[Breaking news update, posted at 8:24 p.m. ET]
Amanda Knox, whose murder conviction was overturned Friday by Italy’s Supreme Court, issued a statement saying she was “relieved and grateful” because of the decision. She thanked family and friends for their support and said, “The knowledge of my innocence has given me strength in the darkest times of this ordeal.”
[Previous story, posted at 6:10 p.m. ET]
Italy’s Supreme Court has overturned the murder conviction of American Amanda Knox and her former boyfriend in the 2007 slaying of her British roommate, the court announced late Friday.
Knox, 27, of Seattle, was convicted in 2009 for the killing of British student Meredith Kercher, who shared an apartment with her in the Italian university town of Perugia. Knox’s boyfriend at the time, Raffaele Sollecito, had been found guilty, too.

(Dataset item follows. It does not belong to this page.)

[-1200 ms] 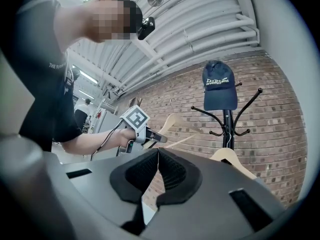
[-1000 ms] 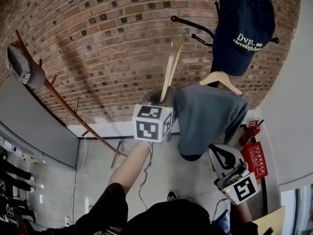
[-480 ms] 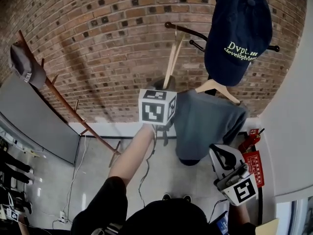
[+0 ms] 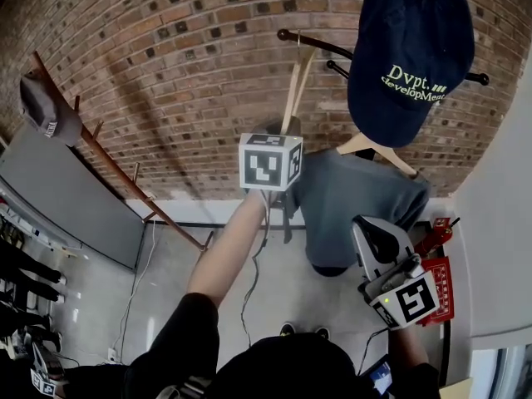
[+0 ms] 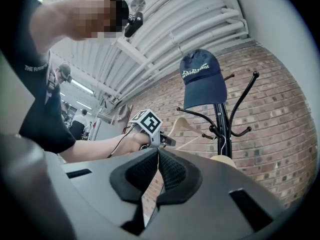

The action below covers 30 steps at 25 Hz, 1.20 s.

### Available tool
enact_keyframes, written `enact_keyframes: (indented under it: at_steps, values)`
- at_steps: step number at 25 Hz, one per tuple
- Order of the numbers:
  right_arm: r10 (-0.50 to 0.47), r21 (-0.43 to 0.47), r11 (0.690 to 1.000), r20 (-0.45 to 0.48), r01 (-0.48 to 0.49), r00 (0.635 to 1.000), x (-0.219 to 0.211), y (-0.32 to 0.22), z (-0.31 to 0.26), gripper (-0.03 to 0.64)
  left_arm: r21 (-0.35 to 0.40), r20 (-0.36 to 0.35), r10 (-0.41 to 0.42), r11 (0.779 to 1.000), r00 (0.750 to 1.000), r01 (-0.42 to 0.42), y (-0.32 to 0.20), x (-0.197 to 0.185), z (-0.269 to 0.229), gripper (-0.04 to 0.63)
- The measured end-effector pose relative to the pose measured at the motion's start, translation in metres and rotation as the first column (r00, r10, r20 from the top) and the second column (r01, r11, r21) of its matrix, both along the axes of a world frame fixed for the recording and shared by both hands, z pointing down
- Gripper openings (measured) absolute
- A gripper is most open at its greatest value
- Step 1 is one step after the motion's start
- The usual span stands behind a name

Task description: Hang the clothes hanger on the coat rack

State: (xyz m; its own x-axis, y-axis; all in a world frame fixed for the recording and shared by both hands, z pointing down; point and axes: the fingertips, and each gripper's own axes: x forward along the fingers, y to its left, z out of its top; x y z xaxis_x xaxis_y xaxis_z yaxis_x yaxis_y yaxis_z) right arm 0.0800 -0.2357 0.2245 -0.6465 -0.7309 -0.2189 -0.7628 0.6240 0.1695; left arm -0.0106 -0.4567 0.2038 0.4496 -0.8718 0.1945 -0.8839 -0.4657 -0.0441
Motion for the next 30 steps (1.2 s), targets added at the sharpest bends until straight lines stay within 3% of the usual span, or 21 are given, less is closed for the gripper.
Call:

The case is now closed, the court said, and both Knox and Sollecito are free to go.
Thus ends an eight-year legal saga that gripped the United States, Britain and Italy.
The semi-naked body of the 21-year-old Kercher, her throat slashed, was found in November 2007 at the home she shared with Knox in Perugia.
Prosecutors in Perugia said Knox directed Sollecito and another man infatuated with her, Rudy Guede, to hold Kercher down as Knox played with a knife before slashing Kercher’s throat.
Both Sollecito and Knox were convicted in 2009 and sentenced to lengthy jail terms. Guede, a drifter originally from the Ivory Coast, was tried separately and is serving a 16-year sentence.
Then, after the evidence was re-examined, an appeals court quashed the two students’ convictions in October 2011, citing a lack of evidence against them, and both were set free to return to a “normal” life.
Two years later, they were retried and their acquittals overturned. Knox was sentenced in absentia to 28½ years in prison. Her ex-boyfriend got 25 years.